What the task asks: Your response should contain each line of the data that includes "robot".

Raw data:
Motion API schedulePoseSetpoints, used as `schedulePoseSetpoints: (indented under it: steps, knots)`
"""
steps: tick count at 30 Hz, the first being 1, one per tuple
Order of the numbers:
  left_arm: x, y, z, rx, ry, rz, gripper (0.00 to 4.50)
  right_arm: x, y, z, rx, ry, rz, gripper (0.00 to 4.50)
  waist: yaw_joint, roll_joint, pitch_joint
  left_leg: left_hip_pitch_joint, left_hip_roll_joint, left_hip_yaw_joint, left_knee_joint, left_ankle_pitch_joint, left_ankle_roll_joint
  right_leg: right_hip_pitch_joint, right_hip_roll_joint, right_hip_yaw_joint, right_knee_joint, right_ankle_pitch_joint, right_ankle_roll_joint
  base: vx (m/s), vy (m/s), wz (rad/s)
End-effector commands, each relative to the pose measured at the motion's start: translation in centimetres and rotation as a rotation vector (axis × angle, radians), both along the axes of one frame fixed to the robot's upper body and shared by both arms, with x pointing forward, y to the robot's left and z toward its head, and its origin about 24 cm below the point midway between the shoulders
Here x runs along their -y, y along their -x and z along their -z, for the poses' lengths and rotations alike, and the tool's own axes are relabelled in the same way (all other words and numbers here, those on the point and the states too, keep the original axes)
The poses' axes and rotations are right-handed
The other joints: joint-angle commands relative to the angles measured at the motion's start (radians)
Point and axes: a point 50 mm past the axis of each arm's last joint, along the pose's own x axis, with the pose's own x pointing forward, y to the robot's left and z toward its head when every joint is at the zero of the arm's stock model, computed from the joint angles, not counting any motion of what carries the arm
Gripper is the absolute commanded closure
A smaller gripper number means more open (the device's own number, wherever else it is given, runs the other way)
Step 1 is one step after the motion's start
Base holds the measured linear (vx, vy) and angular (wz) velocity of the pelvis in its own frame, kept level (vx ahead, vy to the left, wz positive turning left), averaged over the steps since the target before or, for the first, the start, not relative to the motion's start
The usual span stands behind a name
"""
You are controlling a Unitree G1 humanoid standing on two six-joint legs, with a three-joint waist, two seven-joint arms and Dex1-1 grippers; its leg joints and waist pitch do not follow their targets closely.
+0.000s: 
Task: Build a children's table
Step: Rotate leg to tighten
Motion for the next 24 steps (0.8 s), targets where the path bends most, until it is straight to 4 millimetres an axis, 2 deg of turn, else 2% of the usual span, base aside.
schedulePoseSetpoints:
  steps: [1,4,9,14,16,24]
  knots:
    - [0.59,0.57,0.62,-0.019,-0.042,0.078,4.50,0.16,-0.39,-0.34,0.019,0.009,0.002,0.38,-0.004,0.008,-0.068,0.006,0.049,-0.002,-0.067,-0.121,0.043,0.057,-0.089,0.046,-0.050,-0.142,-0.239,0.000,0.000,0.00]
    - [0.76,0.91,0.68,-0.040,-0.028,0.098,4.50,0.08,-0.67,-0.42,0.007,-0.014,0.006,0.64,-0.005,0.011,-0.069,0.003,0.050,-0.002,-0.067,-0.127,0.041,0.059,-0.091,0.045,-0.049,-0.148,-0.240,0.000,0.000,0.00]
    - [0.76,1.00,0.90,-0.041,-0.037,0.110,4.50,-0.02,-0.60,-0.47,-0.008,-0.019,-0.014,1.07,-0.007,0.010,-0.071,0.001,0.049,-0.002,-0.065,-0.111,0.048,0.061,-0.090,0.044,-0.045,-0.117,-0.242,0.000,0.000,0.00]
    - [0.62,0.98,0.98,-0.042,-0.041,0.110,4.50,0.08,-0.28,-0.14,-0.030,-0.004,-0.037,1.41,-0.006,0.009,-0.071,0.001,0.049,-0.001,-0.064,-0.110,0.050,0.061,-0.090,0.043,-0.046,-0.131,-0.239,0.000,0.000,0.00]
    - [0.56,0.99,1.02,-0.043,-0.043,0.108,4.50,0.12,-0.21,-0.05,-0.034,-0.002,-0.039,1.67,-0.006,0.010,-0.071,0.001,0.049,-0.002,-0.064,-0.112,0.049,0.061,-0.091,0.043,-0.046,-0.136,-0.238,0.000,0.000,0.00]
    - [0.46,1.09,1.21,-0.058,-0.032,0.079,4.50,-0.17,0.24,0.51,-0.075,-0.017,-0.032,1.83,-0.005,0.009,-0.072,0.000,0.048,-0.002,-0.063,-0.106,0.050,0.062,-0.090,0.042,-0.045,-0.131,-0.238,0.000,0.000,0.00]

Solution for this task:
End-effector commands, each relative to the pose measured at the motion's start: translation in centimetres and rotation as a rotation vector (axis × angle, radians), both along the axes of one frame fixed to the robot's upper body and shared by both arms, with x pointing forward, y to the robot's left and z toward its head, and its origin about 24 cm below the point midway between the shoulders
Point and axes: a point 50 mm past the axis of each arm's last joint, along the pose's own x axis, with the pose's own x pointing forward, y to the robot's left and z toward its head when every joint is at the zero of the arm's stock model, computed from the joint angles, not counting any motion of what carries the arm

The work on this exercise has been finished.